KrAzY3 wrote:70sFan wrote:thebigbird wrote:For real. The 60s were a joke of an era. We joke about Jordan facing plumbers and mechanics but Wilt literally did.
No, he didn't.
Sometimes it seems like people don't understand how hard it was to make the NBA. There were way less teams, and still a robust high school and college basketball scene. Sure they played a different style, they were coached differently and they trained differently. But the truth is guys like Wilt have athletic abilities that translate to any era. He'd just have different coaching and better training, but there's absolutely no proof that a guy like Wilt wouldn't be dominant in this era.

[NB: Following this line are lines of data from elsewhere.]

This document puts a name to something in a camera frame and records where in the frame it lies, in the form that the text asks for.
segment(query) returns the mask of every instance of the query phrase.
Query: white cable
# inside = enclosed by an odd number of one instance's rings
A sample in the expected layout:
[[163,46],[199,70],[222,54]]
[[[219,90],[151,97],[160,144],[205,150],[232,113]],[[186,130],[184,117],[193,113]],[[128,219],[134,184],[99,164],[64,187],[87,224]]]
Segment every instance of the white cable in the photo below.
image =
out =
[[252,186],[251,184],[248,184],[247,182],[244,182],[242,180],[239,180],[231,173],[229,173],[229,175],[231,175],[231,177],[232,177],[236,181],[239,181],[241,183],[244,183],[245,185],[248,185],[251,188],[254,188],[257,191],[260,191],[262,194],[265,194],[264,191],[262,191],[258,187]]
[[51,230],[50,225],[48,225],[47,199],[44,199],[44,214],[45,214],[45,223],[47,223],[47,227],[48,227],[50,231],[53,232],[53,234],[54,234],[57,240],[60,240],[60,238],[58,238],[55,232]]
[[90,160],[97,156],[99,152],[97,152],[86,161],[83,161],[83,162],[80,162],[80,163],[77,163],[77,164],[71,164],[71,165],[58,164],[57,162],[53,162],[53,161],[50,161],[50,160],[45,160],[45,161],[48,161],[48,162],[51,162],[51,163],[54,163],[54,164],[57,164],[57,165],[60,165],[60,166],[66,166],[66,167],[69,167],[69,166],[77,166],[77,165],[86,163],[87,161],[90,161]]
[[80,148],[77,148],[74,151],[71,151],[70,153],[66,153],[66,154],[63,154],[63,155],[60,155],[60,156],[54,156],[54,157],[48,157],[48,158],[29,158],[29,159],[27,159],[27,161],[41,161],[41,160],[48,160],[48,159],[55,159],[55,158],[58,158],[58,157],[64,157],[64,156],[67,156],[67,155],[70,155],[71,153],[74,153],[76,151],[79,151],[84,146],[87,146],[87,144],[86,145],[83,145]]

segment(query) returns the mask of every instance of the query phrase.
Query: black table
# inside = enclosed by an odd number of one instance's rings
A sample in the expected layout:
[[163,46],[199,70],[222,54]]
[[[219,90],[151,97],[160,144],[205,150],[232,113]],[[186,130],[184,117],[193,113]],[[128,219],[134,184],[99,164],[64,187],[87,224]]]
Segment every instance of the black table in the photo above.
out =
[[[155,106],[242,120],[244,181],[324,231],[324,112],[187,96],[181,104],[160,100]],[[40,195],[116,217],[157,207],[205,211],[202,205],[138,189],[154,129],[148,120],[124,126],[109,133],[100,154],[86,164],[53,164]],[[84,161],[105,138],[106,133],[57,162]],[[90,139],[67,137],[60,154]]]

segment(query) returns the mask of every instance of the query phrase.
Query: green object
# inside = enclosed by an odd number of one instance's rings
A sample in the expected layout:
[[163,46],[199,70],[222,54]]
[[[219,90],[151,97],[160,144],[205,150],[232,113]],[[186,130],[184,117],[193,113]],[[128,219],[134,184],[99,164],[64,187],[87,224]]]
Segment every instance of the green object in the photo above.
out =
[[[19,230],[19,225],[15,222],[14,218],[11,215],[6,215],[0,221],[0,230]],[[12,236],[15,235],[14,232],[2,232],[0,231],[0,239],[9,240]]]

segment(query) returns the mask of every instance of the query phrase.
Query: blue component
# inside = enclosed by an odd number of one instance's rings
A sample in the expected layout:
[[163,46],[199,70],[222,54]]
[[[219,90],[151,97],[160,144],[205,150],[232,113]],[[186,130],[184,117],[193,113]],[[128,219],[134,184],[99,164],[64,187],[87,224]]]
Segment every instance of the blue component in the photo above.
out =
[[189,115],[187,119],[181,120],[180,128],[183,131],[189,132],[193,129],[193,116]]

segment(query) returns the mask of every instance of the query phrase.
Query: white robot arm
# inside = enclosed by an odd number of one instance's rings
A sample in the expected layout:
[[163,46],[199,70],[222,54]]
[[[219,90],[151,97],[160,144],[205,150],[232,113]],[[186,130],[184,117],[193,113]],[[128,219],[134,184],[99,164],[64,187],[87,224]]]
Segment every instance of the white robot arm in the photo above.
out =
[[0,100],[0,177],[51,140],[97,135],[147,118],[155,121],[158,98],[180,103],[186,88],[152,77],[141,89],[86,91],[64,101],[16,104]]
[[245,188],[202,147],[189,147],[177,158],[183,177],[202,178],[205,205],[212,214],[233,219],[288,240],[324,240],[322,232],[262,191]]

Wilt held his own against Kareem, Kareem held his own against Hakeem, Hakeem held his own against Shaq and Shaq won a championship after LeBron started playing in the NBA. So we can go all the way back to Wilt's time and demonstrate that there was no enormous jump in ability. I wish Shaq had dominated Hakeem for instance, but it didn't happen...
Having done a ton of reading on Wilt, I do think there's a significant amount of exaggeration when it comes to his physical abilities, much of it coming from him. Like the tale about how he dunked the ball so hard through the rim it broke Red Kerr's toe; that one came from Kerr himself, but you could have 1,000 people corroborate that and I still wouldn't believe it.
For me, personally, the guy I think who gets constantly underrated for being the ultimate NBA freak of nature is Shaq. The human race has never produced a physical specimen like that, a 7-1, 350-pound dude with a proportional body and power, explosiveness, speed, quickness and agility to burn. Wilt might have been better from a track perspective, but on the court Shaq was in a class entirely of his own IMO. (Honorable mention to David Robinson.)
All of that said, I do think it's weird that so many NBA fans seem to bend over backwards to disrespect the game's history, something I rarely see with baseball and football. Obviously somebody like George Mikan would struggle in today's game, to the point that he might not even be able to play given the demands on defending in space and spacing the floor. And so what? He played when he played, he did what he did, and he served an integral role in helping establish the NBA as a permanent fixture in US pro sports.
And Wilt ... I see the same slight lack of fluidity and explosiveness that some other posters do (which is nitpicking), but if you can't also see the speed and sheer mobility of a guy that huge, you're being willfully ignorant. An athlete of his caliber coming along in the 50s must have been like seeing an alien land on the White House lawn. And 10 years later, only a couple of months removed from returning from a catastrophic knee injury at 33, he dropped 45/27 on Willis Reed in a Finals game -- most assuredly not a plumber or mechanic.
So bottom line, Wilt was decades ahead of his time, and he would
absolutely translate to the modern game, especially if you consider advances in coaching/training/tactics. Hell, he was probably one of the first athletes to really get into weight lifting, at a point that was almost entirely a football thing. He'd also have coaches in his ear from Day 1 telling him to dunk every chance he got instead of settling for fadeaways and finger rolls, so his entire mentality would be different.